### WORK ORDER
Return the material below exactly, but only from the line with "98: (61, 200, 0.47)" through the line with "51: (88, 105, 0.57)", and without its pictures.

*** Opening RECORD EXTRACTS ***

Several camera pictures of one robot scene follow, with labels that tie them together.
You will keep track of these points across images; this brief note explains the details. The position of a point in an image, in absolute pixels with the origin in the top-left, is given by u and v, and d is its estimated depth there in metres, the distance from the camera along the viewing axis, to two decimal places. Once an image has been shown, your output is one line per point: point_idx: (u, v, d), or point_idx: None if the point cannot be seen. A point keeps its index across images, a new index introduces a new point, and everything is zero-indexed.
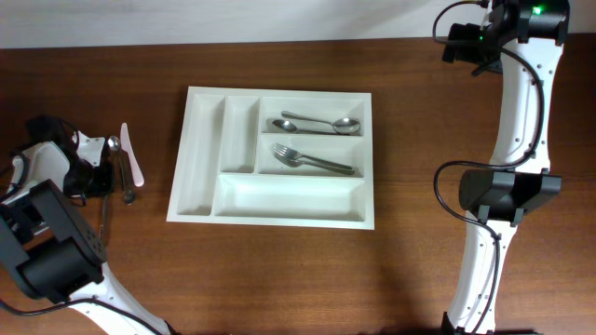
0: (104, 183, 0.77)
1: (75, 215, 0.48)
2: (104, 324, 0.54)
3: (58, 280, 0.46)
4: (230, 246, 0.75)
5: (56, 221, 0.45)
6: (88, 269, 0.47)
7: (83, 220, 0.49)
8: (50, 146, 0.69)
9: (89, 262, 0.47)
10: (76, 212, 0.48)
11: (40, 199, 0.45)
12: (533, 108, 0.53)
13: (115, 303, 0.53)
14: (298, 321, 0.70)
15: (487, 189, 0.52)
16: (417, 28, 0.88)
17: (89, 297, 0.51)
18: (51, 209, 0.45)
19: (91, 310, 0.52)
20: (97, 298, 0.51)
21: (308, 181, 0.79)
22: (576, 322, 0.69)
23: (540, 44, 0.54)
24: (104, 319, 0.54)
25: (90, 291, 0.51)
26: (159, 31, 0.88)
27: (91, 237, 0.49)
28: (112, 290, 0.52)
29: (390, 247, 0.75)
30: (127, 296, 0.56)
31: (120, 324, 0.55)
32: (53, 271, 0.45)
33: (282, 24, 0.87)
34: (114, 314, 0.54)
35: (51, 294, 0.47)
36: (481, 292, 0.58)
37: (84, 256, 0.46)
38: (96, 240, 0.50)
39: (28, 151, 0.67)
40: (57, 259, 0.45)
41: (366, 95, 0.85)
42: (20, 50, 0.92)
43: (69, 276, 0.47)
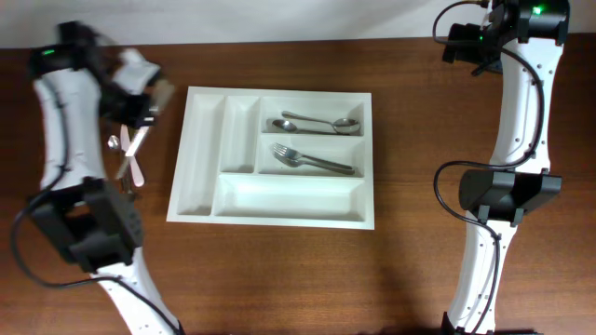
0: None
1: (122, 208, 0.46)
2: (121, 307, 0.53)
3: (94, 252, 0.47)
4: (229, 244, 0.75)
5: (103, 215, 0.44)
6: (123, 252, 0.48)
7: (128, 204, 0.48)
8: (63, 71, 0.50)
9: (126, 246, 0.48)
10: (123, 204, 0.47)
11: (92, 196, 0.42)
12: (533, 108, 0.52)
13: (137, 289, 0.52)
14: (298, 320, 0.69)
15: (487, 189, 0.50)
16: (416, 28, 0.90)
17: (114, 276, 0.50)
18: (102, 207, 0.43)
19: (113, 288, 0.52)
20: (121, 279, 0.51)
21: (308, 180, 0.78)
22: (577, 322, 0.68)
23: (541, 44, 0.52)
24: (123, 302, 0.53)
25: (116, 271, 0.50)
26: (161, 30, 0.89)
27: (133, 222, 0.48)
28: (136, 275, 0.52)
29: (391, 247, 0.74)
30: (150, 286, 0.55)
31: (136, 311, 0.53)
32: (93, 247, 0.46)
33: (283, 23, 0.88)
34: (131, 300, 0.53)
35: (84, 265, 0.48)
36: (481, 292, 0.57)
37: (122, 241, 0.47)
38: (137, 222, 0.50)
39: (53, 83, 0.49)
40: (101, 238, 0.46)
41: (366, 96, 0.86)
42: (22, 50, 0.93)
43: (105, 250, 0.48)
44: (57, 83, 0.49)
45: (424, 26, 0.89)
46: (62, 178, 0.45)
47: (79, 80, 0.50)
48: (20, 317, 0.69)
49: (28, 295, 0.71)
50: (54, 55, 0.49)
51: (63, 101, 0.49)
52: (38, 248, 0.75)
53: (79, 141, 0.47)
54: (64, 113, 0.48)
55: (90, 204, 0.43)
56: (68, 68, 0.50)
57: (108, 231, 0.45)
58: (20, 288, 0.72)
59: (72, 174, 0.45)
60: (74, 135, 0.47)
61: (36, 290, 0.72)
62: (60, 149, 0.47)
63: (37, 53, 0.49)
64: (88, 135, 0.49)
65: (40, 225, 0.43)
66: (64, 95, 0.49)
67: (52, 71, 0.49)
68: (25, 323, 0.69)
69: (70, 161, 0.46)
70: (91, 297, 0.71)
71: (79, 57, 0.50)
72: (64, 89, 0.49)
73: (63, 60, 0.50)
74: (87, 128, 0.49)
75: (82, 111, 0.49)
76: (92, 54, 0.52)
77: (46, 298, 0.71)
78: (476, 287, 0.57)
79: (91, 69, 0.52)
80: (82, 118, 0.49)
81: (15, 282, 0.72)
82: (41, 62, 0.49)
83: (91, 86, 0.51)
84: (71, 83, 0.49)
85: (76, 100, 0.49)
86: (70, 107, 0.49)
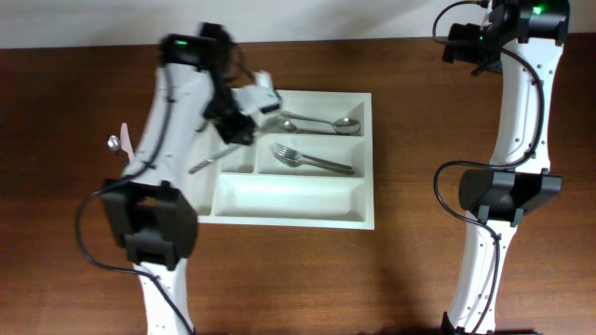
0: (228, 132, 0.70)
1: (184, 220, 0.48)
2: (148, 304, 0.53)
3: (145, 247, 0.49)
4: (229, 244, 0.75)
5: (166, 221, 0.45)
6: (169, 258, 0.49)
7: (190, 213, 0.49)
8: (180, 66, 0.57)
9: (174, 254, 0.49)
10: (187, 216, 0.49)
11: (164, 204, 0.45)
12: (533, 108, 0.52)
13: (169, 294, 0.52)
14: (298, 320, 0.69)
15: (486, 188, 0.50)
16: (416, 28, 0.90)
17: (152, 275, 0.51)
18: (169, 214, 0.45)
19: (148, 284, 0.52)
20: (157, 279, 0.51)
21: (304, 179, 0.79)
22: (577, 322, 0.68)
23: (540, 44, 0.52)
24: (152, 301, 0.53)
25: (155, 271, 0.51)
26: (161, 30, 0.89)
27: (190, 234, 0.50)
28: (172, 282, 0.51)
29: (391, 247, 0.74)
30: (182, 291, 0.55)
31: (158, 311, 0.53)
32: (145, 243, 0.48)
33: (283, 23, 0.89)
34: (159, 301, 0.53)
35: (130, 254, 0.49)
36: (481, 292, 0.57)
37: (173, 248, 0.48)
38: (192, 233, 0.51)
39: (177, 78, 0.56)
40: (155, 238, 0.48)
41: (366, 96, 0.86)
42: (23, 50, 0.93)
43: (155, 250, 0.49)
44: (173, 77, 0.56)
45: (424, 26, 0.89)
46: (144, 172, 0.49)
47: (197, 81, 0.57)
48: (20, 316, 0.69)
49: (27, 295, 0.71)
50: (189, 51, 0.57)
51: (174, 98, 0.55)
52: (37, 247, 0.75)
53: (169, 143, 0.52)
54: (170, 108, 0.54)
55: (160, 208, 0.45)
56: (193, 65, 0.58)
57: (165, 235, 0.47)
58: (19, 288, 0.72)
59: (154, 172, 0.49)
60: (170, 133, 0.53)
61: (35, 289, 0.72)
62: (155, 142, 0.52)
63: (171, 43, 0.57)
64: (182, 133, 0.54)
65: (109, 210, 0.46)
66: (178, 91, 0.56)
67: (179, 65, 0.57)
68: (25, 323, 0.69)
69: (155, 159, 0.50)
70: (90, 297, 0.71)
71: (204, 54, 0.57)
72: (180, 87, 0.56)
73: (191, 56, 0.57)
74: (187, 127, 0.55)
75: (189, 110, 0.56)
76: (217, 57, 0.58)
77: (46, 297, 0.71)
78: (476, 287, 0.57)
79: (211, 71, 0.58)
80: (182, 119, 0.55)
81: (15, 282, 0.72)
82: (172, 50, 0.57)
83: (207, 89, 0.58)
84: (193, 81, 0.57)
85: (187, 99, 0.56)
86: (181, 102, 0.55)
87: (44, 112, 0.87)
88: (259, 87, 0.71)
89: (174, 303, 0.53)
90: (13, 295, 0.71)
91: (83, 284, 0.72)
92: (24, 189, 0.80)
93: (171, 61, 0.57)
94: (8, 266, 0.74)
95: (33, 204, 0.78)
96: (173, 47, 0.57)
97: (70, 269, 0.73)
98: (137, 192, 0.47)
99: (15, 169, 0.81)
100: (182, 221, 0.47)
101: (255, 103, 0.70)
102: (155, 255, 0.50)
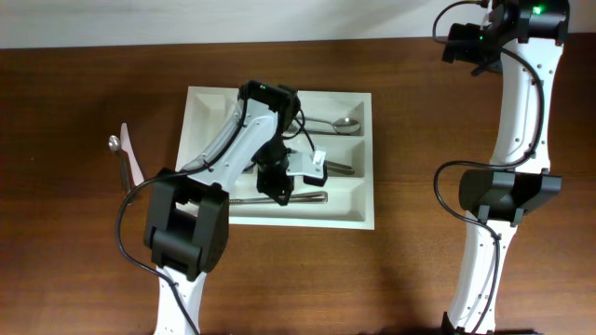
0: (264, 183, 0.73)
1: (221, 230, 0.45)
2: (162, 306, 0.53)
3: (171, 253, 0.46)
4: (229, 244, 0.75)
5: (203, 224, 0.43)
6: (192, 270, 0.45)
7: (225, 231, 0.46)
8: (252, 101, 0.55)
9: (197, 266, 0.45)
10: (223, 228, 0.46)
11: (208, 204, 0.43)
12: (534, 109, 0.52)
13: (182, 301, 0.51)
14: (298, 320, 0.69)
15: (487, 188, 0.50)
16: (416, 28, 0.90)
17: (170, 281, 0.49)
18: (208, 216, 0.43)
19: (167, 287, 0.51)
20: (175, 287, 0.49)
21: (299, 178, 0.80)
22: (577, 322, 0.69)
23: (540, 44, 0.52)
24: (167, 302, 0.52)
25: (176, 277, 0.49)
26: (162, 30, 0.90)
27: (220, 247, 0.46)
28: (188, 290, 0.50)
29: (391, 247, 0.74)
30: (197, 299, 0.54)
31: (169, 314, 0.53)
32: (171, 247, 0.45)
33: (282, 22, 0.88)
34: (175, 305, 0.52)
35: (155, 255, 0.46)
36: (481, 293, 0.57)
37: (197, 261, 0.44)
38: (219, 252, 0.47)
39: (251, 110, 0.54)
40: (183, 244, 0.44)
41: (366, 95, 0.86)
42: (22, 50, 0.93)
43: (179, 259, 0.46)
44: (249, 109, 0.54)
45: (423, 26, 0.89)
46: (201, 172, 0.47)
47: (267, 118, 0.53)
48: (20, 317, 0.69)
49: (27, 295, 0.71)
50: (267, 96, 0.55)
51: (244, 125, 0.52)
52: (37, 247, 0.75)
53: (231, 155, 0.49)
54: (237, 134, 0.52)
55: (203, 207, 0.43)
56: (266, 104, 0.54)
57: (194, 242, 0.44)
58: (19, 288, 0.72)
59: (209, 174, 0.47)
60: (236, 149, 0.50)
61: (35, 290, 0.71)
62: (219, 152, 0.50)
63: (256, 87, 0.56)
64: (242, 159, 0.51)
65: (154, 199, 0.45)
66: (250, 119, 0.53)
67: (256, 100, 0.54)
68: (25, 323, 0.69)
69: (215, 164, 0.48)
70: (90, 297, 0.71)
71: (279, 102, 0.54)
72: (252, 116, 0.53)
73: (267, 99, 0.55)
74: (248, 154, 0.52)
75: (252, 140, 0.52)
76: (289, 110, 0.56)
77: (46, 297, 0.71)
78: (476, 287, 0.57)
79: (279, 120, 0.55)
80: (246, 147, 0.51)
81: (15, 283, 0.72)
82: (254, 90, 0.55)
83: (271, 129, 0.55)
84: (264, 117, 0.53)
85: (255, 128, 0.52)
86: (249, 130, 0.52)
87: (44, 112, 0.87)
88: (311, 160, 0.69)
89: (186, 311, 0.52)
90: (13, 295, 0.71)
91: (83, 284, 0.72)
92: (24, 189, 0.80)
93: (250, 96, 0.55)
94: (8, 267, 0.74)
95: (33, 204, 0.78)
96: (257, 88, 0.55)
97: (71, 269, 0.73)
98: (185, 193, 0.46)
99: (15, 169, 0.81)
100: (219, 226, 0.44)
101: (301, 169, 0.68)
102: (179, 264, 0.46)
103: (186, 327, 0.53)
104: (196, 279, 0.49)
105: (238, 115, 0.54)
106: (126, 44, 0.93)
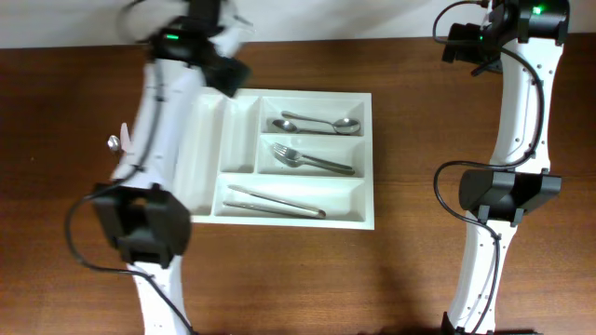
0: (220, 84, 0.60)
1: (179, 218, 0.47)
2: (143, 304, 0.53)
3: (140, 248, 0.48)
4: (229, 244, 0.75)
5: (161, 221, 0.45)
6: (165, 255, 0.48)
7: (183, 214, 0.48)
8: (166, 62, 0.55)
9: (169, 251, 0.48)
10: (182, 213, 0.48)
11: (157, 205, 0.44)
12: (533, 109, 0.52)
13: (164, 292, 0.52)
14: (298, 320, 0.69)
15: (487, 188, 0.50)
16: (416, 28, 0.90)
17: (147, 274, 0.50)
18: (161, 217, 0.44)
19: (142, 284, 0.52)
20: (152, 278, 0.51)
21: (301, 175, 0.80)
22: (577, 322, 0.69)
23: (540, 43, 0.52)
24: (147, 300, 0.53)
25: (151, 270, 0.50)
26: None
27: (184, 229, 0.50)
28: (167, 279, 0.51)
29: (391, 247, 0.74)
30: (178, 289, 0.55)
31: (155, 310, 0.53)
32: (139, 244, 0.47)
33: (283, 22, 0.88)
34: (156, 300, 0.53)
35: (125, 256, 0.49)
36: (481, 292, 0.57)
37: (168, 247, 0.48)
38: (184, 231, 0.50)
39: (166, 75, 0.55)
40: (149, 239, 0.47)
41: (366, 95, 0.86)
42: (23, 50, 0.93)
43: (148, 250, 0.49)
44: (165, 73, 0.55)
45: (424, 26, 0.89)
46: (134, 175, 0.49)
47: (186, 79, 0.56)
48: (20, 317, 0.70)
49: (27, 296, 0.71)
50: (177, 46, 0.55)
51: (164, 96, 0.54)
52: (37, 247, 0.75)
53: (160, 145, 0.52)
54: (160, 108, 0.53)
55: (153, 209, 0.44)
56: (182, 60, 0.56)
57: (157, 236, 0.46)
58: (19, 289, 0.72)
59: (144, 175, 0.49)
60: (163, 126, 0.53)
61: (36, 290, 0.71)
62: (143, 141, 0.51)
63: (161, 35, 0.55)
64: (173, 134, 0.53)
65: (101, 215, 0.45)
66: (168, 90, 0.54)
67: (170, 61, 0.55)
68: (25, 324, 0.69)
69: (146, 161, 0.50)
70: (91, 297, 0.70)
71: (196, 52, 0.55)
72: (170, 84, 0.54)
73: (182, 49, 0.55)
74: (179, 125, 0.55)
75: (179, 111, 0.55)
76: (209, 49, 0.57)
77: (46, 297, 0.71)
78: (476, 287, 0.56)
79: (199, 65, 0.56)
80: (173, 115, 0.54)
81: (15, 283, 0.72)
82: (158, 46, 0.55)
83: (195, 84, 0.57)
84: (182, 80, 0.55)
85: (177, 96, 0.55)
86: (169, 100, 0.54)
87: (44, 112, 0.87)
88: None
89: (170, 301, 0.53)
90: (13, 296, 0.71)
91: (83, 284, 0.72)
92: (24, 189, 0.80)
93: (160, 56, 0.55)
94: (9, 267, 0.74)
95: (33, 204, 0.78)
96: (160, 41, 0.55)
97: (71, 269, 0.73)
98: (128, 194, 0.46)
99: (15, 169, 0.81)
100: (175, 219, 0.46)
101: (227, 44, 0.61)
102: (149, 255, 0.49)
103: (176, 319, 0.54)
104: (171, 264, 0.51)
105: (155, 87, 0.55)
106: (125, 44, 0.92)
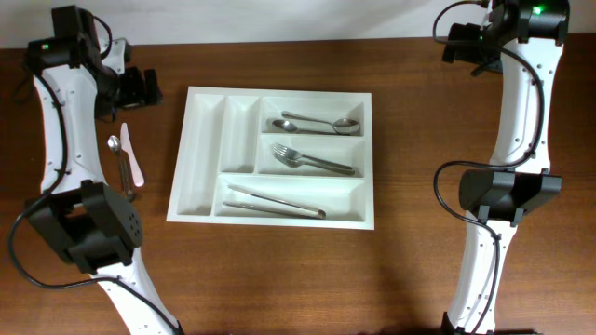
0: (133, 94, 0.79)
1: (121, 209, 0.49)
2: (120, 309, 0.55)
3: (94, 253, 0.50)
4: (229, 244, 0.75)
5: (101, 218, 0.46)
6: (120, 251, 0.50)
7: (125, 207, 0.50)
8: (50, 71, 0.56)
9: (125, 246, 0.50)
10: (122, 204, 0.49)
11: (91, 201, 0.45)
12: (532, 109, 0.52)
13: (136, 289, 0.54)
14: (298, 320, 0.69)
15: (487, 189, 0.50)
16: (417, 28, 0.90)
17: (114, 277, 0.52)
18: (101, 209, 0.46)
19: (113, 289, 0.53)
20: (120, 279, 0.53)
21: (301, 175, 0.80)
22: (577, 322, 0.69)
23: (540, 44, 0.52)
24: (121, 302, 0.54)
25: (115, 272, 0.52)
26: (161, 31, 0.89)
27: (132, 221, 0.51)
28: (136, 275, 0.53)
29: (390, 247, 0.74)
30: (152, 288, 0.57)
31: (134, 311, 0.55)
32: (92, 248, 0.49)
33: (283, 22, 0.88)
34: (133, 300, 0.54)
35: (84, 265, 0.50)
36: (481, 292, 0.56)
37: (121, 244, 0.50)
38: (135, 224, 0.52)
39: (57, 83, 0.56)
40: (99, 239, 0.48)
41: (366, 95, 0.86)
42: (21, 50, 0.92)
43: (103, 252, 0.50)
44: (54, 81, 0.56)
45: (424, 26, 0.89)
46: (62, 180, 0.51)
47: (77, 78, 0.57)
48: (20, 317, 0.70)
49: (27, 296, 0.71)
50: (58, 53, 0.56)
51: (61, 100, 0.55)
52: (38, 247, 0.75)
53: (77, 144, 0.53)
54: (62, 113, 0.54)
55: (88, 205, 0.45)
56: (66, 63, 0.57)
57: (106, 234, 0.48)
58: (19, 290, 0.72)
59: (72, 176, 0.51)
60: (74, 125, 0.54)
61: (36, 290, 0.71)
62: (60, 147, 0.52)
63: (35, 50, 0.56)
64: (85, 131, 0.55)
65: (43, 227, 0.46)
66: (63, 95, 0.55)
67: (58, 68, 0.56)
68: (25, 324, 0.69)
69: (69, 164, 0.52)
70: (91, 297, 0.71)
71: (76, 51, 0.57)
72: (62, 88, 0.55)
73: (61, 55, 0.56)
74: (87, 122, 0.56)
75: (80, 109, 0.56)
76: (88, 47, 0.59)
77: (46, 298, 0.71)
78: (476, 287, 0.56)
79: (86, 64, 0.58)
80: (78, 115, 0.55)
81: (15, 283, 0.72)
82: (39, 59, 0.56)
83: (89, 81, 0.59)
84: (71, 81, 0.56)
85: (74, 97, 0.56)
86: (68, 102, 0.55)
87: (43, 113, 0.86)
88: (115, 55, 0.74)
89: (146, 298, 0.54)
90: (13, 297, 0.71)
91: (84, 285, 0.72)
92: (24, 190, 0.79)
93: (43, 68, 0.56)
94: (8, 268, 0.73)
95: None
96: (40, 51, 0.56)
97: None
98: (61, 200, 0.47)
99: (15, 170, 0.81)
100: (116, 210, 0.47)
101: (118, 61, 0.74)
102: (107, 257, 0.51)
103: (158, 315, 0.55)
104: (134, 260, 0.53)
105: (47, 96, 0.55)
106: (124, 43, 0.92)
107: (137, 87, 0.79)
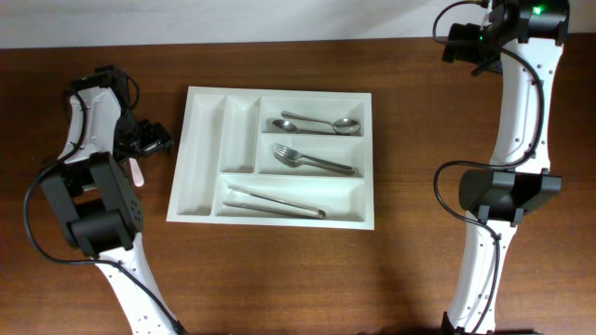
0: (151, 137, 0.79)
1: (124, 185, 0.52)
2: (120, 297, 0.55)
3: (96, 235, 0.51)
4: (229, 243, 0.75)
5: (107, 189, 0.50)
6: (122, 233, 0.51)
7: (128, 189, 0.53)
8: (84, 90, 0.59)
9: (126, 227, 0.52)
10: (125, 183, 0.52)
11: (98, 170, 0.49)
12: (533, 109, 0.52)
13: (136, 276, 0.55)
14: (298, 320, 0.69)
15: (487, 189, 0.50)
16: (417, 28, 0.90)
17: (115, 261, 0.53)
18: (106, 177, 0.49)
19: (114, 275, 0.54)
20: (122, 264, 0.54)
21: (302, 175, 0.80)
22: (576, 322, 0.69)
23: (540, 44, 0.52)
24: (121, 290, 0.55)
25: (116, 257, 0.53)
26: (161, 31, 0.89)
27: (134, 205, 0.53)
28: (136, 261, 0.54)
29: (391, 247, 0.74)
30: (150, 277, 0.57)
31: (135, 301, 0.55)
32: (94, 230, 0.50)
33: (283, 23, 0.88)
34: (133, 288, 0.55)
35: (86, 248, 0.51)
36: (481, 293, 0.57)
37: (123, 225, 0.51)
38: (137, 210, 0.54)
39: (87, 96, 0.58)
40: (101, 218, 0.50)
41: (366, 95, 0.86)
42: (20, 50, 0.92)
43: (106, 236, 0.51)
44: (86, 93, 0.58)
45: (424, 26, 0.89)
46: (75, 153, 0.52)
47: (105, 95, 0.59)
48: (20, 317, 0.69)
49: (27, 297, 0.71)
50: (92, 83, 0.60)
51: (88, 105, 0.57)
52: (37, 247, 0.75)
53: (94, 129, 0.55)
54: (87, 113, 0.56)
55: (95, 171, 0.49)
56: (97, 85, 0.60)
57: (110, 209, 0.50)
58: (18, 291, 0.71)
59: (84, 152, 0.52)
60: (95, 123, 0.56)
61: (36, 291, 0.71)
62: (79, 129, 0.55)
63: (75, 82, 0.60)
64: (105, 133, 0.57)
65: (52, 196, 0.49)
66: (90, 100, 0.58)
67: (88, 88, 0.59)
68: (25, 324, 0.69)
69: (85, 142, 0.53)
70: (91, 298, 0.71)
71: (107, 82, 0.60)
72: (90, 97, 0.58)
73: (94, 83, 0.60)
74: (106, 126, 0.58)
75: (104, 117, 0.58)
76: (117, 84, 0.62)
77: (45, 298, 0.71)
78: (476, 287, 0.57)
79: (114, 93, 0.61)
80: (101, 118, 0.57)
81: (14, 283, 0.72)
82: (77, 85, 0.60)
83: (115, 102, 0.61)
84: (99, 93, 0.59)
85: (100, 105, 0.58)
86: (94, 108, 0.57)
87: (42, 113, 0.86)
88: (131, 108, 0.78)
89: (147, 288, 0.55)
90: (13, 297, 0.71)
91: (83, 285, 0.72)
92: (24, 189, 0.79)
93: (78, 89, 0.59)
94: (7, 268, 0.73)
95: (39, 203, 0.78)
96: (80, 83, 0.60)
97: (72, 272, 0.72)
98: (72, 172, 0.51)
99: (14, 169, 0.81)
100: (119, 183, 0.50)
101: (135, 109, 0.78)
102: (109, 241, 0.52)
103: (158, 308, 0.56)
104: (135, 247, 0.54)
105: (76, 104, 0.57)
106: (124, 43, 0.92)
107: (154, 131, 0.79)

*** Closing RECORD EXTRACTS ***

### SOLUTION TO THIS TASK
98: (61, 200, 0.47)
99: (15, 170, 0.81)
100: (116, 210, 0.47)
101: (118, 61, 0.74)
102: (107, 257, 0.51)
103: (158, 315, 0.55)
104: (134, 260, 0.53)
105: (47, 96, 0.55)
106: (124, 43, 0.92)
107: (137, 87, 0.79)
0: (151, 137, 0.79)
1: (124, 185, 0.52)
2: (120, 297, 0.55)
3: (96, 235, 0.51)
4: (229, 243, 0.75)
5: (107, 189, 0.50)
6: (122, 233, 0.51)
7: (128, 189, 0.53)
8: (84, 90, 0.59)
9: (126, 227, 0.52)
10: (125, 183, 0.52)
11: (98, 170, 0.49)
12: (533, 109, 0.52)
13: (136, 276, 0.55)
14: (298, 320, 0.69)
15: (487, 189, 0.50)
16: (417, 28, 0.90)
17: (115, 261, 0.53)
18: (106, 177, 0.49)
19: (114, 275, 0.54)
20: (122, 264, 0.54)
21: (302, 175, 0.80)
22: (576, 322, 0.69)
23: (540, 44, 0.52)
24: (121, 290, 0.55)
25: (116, 257, 0.53)
26: (161, 31, 0.89)
27: (134, 205, 0.53)
28: (136, 261, 0.54)
29: (391, 247, 0.74)
30: (150, 277, 0.57)
31: (135, 301, 0.55)
32: (94, 230, 0.50)
33: (283, 23, 0.88)
34: (133, 288, 0.55)
35: (86, 248, 0.51)
36: (481, 293, 0.57)
37: (123, 225, 0.51)
38: (137, 210, 0.54)
39: (87, 96, 0.58)
40: (101, 218, 0.50)
41: (366, 95, 0.86)
42: (20, 50, 0.92)
43: (106, 236, 0.51)
44: (86, 93, 0.58)
45: (424, 26, 0.89)
46: (75, 153, 0.52)
47: (105, 95, 0.59)
48: (20, 317, 0.69)
49: (27, 297, 0.71)
50: (92, 83, 0.60)
51: (88, 105, 0.57)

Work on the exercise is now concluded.